◆ **Instructions for the task**: A faithful copy is needed of the lines below from the one with "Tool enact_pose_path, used" up to and including the one with "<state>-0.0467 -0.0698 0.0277"; set it down with no pictures and no other lines.

=== Begin Enclosure ===

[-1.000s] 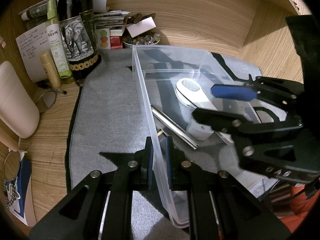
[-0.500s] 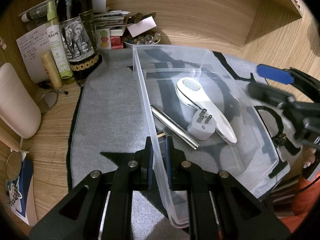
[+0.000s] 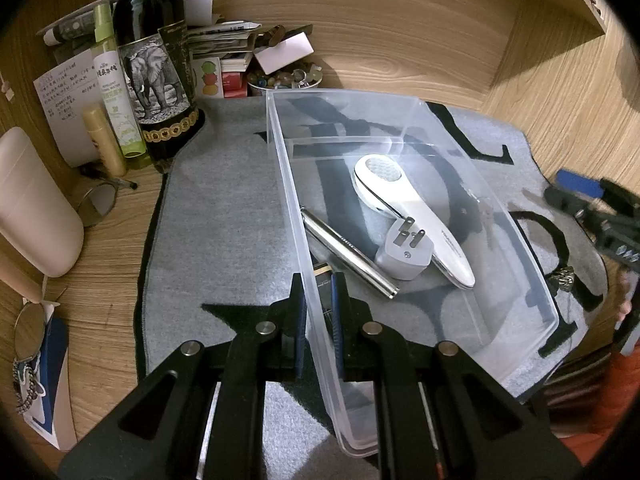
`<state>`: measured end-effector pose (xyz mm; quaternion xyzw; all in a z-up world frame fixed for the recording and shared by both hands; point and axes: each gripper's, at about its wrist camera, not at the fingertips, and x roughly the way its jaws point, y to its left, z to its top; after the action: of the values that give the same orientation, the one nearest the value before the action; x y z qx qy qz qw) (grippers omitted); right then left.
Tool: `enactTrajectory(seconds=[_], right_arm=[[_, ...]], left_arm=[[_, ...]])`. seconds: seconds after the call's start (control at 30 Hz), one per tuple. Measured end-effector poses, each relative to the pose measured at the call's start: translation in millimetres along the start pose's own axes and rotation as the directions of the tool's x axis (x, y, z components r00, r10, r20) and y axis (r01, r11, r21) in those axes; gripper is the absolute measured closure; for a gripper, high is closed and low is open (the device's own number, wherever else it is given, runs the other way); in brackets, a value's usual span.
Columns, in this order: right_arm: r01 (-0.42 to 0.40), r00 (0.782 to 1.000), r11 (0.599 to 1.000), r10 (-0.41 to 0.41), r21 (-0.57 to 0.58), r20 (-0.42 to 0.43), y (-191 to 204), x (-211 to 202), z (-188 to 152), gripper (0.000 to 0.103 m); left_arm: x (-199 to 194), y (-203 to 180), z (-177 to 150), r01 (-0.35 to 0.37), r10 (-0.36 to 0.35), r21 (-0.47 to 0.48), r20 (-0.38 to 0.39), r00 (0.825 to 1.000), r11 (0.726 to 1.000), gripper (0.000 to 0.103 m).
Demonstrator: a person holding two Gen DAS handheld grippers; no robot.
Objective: Organize rigid objects
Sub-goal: 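Grasp the silver keys on the mat with the right gripper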
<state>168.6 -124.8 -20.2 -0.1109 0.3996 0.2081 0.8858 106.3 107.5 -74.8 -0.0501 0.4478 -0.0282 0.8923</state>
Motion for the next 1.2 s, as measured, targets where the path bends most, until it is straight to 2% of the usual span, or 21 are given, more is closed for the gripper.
enactTrajectory(seconds=[0.27, 0.73, 0.9, 0.97, 1.03, 1.2], right_arm=[[-0.012, 0.987, 1.000, 0.014, 0.011, -0.162, -11, 55, -20, 0.046], [-0.021, 0.968, 1.000, 0.023, 0.010, -0.251, -21, 103, -15, 0.047], [-0.041, 0.971, 0.999, 0.040, 0.002, -0.234, -18, 106, -14, 0.058], [-0.051, 0.973, 0.999, 0.048, -0.006, -0.226, -18, 104, -15, 0.070], [-0.053, 0.973, 0.999, 0.050, -0.007, -0.223, -17, 102, -16, 0.078], [-0.044, 0.978, 0.999, 0.041, -0.010, -0.206, -14, 94, -16, 0.082]], left_arm=[[0, 1, 0, 0.000, 0.000, 0.000, -0.001, 1.000, 1.000, 0.092], [-1, 3, -1, 0.006, -0.006, -0.005, 0.000, 1.000, 1.000, 0.092], [0, 3, -1, 0.007, -0.007, -0.005, 0.000, 1.000, 1.000, 0.092], [0, 3, -1, 0.007, -0.007, -0.005, 0.000, 1.000, 1.000, 0.092], [0, 2, -1, 0.006, -0.006, -0.005, 0.000, 1.000, 1.000, 0.092], [0, 3, -1, 0.006, -0.006, -0.005, -0.001, 1.000, 1.000, 0.092]])
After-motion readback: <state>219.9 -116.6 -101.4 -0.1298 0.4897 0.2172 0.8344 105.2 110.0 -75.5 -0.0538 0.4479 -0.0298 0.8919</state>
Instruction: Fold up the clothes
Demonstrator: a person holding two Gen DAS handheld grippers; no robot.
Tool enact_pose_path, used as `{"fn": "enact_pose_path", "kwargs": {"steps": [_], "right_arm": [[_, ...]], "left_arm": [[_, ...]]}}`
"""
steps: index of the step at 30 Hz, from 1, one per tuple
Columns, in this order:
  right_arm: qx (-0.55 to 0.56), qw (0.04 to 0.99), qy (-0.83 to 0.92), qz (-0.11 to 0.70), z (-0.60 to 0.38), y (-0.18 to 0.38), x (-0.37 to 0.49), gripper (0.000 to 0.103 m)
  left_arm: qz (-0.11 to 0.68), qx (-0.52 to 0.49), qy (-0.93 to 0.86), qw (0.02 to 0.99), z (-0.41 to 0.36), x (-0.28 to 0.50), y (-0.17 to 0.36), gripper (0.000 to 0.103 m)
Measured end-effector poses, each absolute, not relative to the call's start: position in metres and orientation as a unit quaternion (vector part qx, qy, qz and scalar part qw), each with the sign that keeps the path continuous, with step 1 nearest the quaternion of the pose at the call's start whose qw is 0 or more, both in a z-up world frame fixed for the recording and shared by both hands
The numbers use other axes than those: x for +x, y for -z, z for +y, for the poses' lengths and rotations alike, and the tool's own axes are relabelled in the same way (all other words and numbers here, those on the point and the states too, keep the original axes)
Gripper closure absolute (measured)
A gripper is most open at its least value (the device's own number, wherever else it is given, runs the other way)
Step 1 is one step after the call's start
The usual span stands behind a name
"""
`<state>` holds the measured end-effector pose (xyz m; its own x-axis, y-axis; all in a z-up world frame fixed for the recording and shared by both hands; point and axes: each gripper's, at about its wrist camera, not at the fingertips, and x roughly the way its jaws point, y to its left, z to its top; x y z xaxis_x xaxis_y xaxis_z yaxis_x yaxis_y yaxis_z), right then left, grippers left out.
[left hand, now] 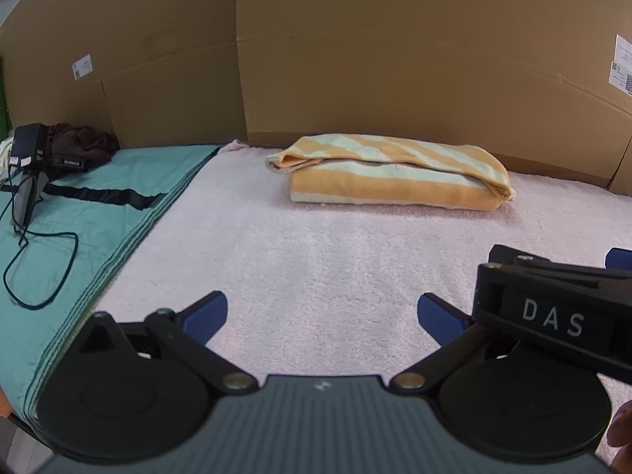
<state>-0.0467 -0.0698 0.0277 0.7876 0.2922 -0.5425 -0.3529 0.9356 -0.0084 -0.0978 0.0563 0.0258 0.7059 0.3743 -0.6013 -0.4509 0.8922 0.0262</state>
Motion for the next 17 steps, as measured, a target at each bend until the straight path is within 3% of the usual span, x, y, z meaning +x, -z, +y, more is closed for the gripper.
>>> {"fn": "enact_pose_path", "kwargs": {"steps": [17], "right_arm": [[-0.056, 0.945, -0.164, 0.277, -0.0719, -0.0256, -0.0478, 0.005]], "left_arm": [[0.319, -0.071, -0.213, 0.921, 0.0558, -0.0977, -0.025, 0.0]]}}
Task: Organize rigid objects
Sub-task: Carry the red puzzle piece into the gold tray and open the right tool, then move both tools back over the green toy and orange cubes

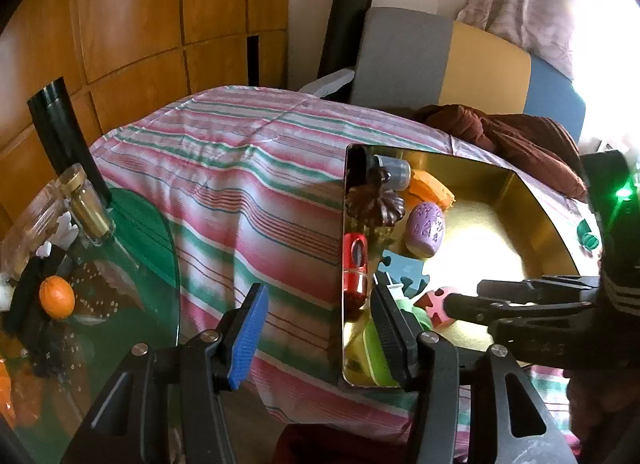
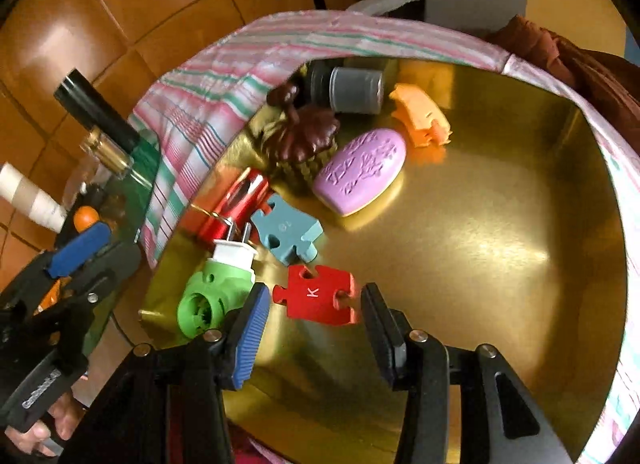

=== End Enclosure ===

◆ **Answer to the exercise**:
Tool enact_pose_path, used as `{"fn": "enact_pose_path", "kwargs": {"steps": [_], "right_arm": [[_, ...]], "left_arm": [[_, ...]]}}`
"""
steps: index of the step at 30 Hz, from 1, one per tuple
Columns, in this order:
  right_arm: qx (-0.55 to 0.56), qw (0.04 to 0.99), qy (-0.83 to 0.92), qz (-0.11 to 0.70), z (-0.60 to 0.38), y (-0.18 to 0.38), x (-0.37 to 0.49), gripper (0.000 to 0.103 m)
  left_arm: qz (-0.11 to 0.68), qx (-0.52 to 0.49), qy (-0.93 to 0.86), qw (0.02 to 0.99), z (-0.41 to 0.36), x (-0.28 to 0.50), y (-0.17 to 0.36), gripper (0.000 to 0.103 m)
Measured end-effector poses, each absolute, not relative to the call's start: position in metres and orientation as a unit quaternion (vector part qx, qy, qz and scalar part qw), each with the sign that keeps the path continuous, with step 1 nearest the quaternion of the pose at the call's start whose qw is 0 or more, both in a z-up world frame fixed for the recording and shared by both hands
The numbers use other axes than those: x for +x, y for -z, z for +y, for the poses' lengths and rotations alike, and the tool's own axes are relabelled in the same way (all other words and numbers here, those on the point and the states too, keep the original axes)
Gripper closure absolute (measured)
A gripper is most open at its least value (the device's own number, wherever else it is given, runs the other way)
Step 1 is one step after the call's start
The usual span stands behind a name
"""
`<state>` holds the measured end-effector pose (xyz m; its own x-axis, y-axis; all in a z-up world frame fixed for the recording and shared by both hands; point and axes: each gripper's, at about its wrist camera, not at the fingertips, and x roughly the way its jaws point, y to its left, z to its top; x y z xaxis_x xaxis_y xaxis_z yaxis_x yaxis_y yaxis_z), right then left, grippers left out.
[left hand, now] 
<state>-0.0467 -0.0698 0.0277 0.7876 0.2922 -0.5425 -0.3529 0.9356 -0.0084 -0.0978 0.0563 0.0258 0.7059 0.3743 -0.6013 -0.4509 0.8922 0.0262</state>

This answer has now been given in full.